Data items
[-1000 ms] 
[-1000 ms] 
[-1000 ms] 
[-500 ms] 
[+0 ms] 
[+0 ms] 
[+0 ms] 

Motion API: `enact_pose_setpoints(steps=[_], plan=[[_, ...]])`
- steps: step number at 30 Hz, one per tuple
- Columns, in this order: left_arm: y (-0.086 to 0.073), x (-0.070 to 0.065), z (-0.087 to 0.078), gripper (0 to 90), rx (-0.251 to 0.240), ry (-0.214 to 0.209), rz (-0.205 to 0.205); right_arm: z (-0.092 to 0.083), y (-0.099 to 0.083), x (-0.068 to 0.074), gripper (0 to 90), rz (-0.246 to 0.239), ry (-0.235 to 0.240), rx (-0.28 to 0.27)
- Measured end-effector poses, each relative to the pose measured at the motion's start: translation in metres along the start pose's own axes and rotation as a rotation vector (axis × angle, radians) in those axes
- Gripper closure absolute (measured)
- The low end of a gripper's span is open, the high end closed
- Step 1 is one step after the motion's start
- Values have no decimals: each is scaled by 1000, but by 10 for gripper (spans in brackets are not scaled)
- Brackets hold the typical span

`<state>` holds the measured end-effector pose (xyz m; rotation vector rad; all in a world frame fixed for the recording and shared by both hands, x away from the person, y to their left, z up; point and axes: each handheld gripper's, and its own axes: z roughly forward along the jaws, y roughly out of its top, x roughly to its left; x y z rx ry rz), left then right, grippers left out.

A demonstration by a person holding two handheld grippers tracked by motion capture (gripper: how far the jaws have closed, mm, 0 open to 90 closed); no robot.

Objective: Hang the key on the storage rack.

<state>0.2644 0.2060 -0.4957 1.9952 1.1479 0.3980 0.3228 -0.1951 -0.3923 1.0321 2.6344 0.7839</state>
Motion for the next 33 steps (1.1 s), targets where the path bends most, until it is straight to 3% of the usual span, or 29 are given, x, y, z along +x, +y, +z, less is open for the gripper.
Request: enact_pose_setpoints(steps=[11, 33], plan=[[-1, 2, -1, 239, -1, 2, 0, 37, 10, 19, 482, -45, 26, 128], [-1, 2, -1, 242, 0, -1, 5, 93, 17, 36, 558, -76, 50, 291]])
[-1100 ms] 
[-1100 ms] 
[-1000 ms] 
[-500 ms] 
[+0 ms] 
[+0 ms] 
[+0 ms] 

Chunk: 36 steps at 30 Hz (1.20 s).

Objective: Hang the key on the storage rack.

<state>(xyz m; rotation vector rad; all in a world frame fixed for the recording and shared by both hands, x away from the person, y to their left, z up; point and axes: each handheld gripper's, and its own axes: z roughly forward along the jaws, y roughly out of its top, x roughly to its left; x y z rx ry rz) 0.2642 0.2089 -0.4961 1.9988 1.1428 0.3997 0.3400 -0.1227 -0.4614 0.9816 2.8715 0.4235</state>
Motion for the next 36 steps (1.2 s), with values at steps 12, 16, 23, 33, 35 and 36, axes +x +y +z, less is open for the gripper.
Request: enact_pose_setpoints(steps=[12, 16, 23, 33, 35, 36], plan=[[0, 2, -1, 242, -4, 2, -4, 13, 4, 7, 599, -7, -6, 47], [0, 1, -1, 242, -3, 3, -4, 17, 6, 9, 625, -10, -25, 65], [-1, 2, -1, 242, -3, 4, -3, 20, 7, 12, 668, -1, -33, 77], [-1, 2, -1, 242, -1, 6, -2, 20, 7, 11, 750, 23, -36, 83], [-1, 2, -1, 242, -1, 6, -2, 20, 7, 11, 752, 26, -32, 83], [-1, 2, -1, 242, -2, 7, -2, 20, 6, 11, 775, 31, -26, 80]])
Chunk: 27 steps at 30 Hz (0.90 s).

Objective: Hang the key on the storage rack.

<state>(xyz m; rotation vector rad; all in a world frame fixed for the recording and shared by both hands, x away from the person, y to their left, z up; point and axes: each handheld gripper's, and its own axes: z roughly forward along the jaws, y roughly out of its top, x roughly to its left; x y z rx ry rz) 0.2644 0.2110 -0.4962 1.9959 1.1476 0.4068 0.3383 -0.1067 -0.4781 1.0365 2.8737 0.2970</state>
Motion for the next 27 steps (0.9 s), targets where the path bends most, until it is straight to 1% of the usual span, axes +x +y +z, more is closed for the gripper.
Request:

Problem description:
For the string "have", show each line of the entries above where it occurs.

Task answer:
- Values have no decimals: each is scaled by 1000, but by 10 for gripper (spans in brackets are not scaled)
A demonstration by a person holding two handheld grippers tracked by motion capture (gripper: how far the jaws have closed, mm, 0 open to 90 closed); no robot.

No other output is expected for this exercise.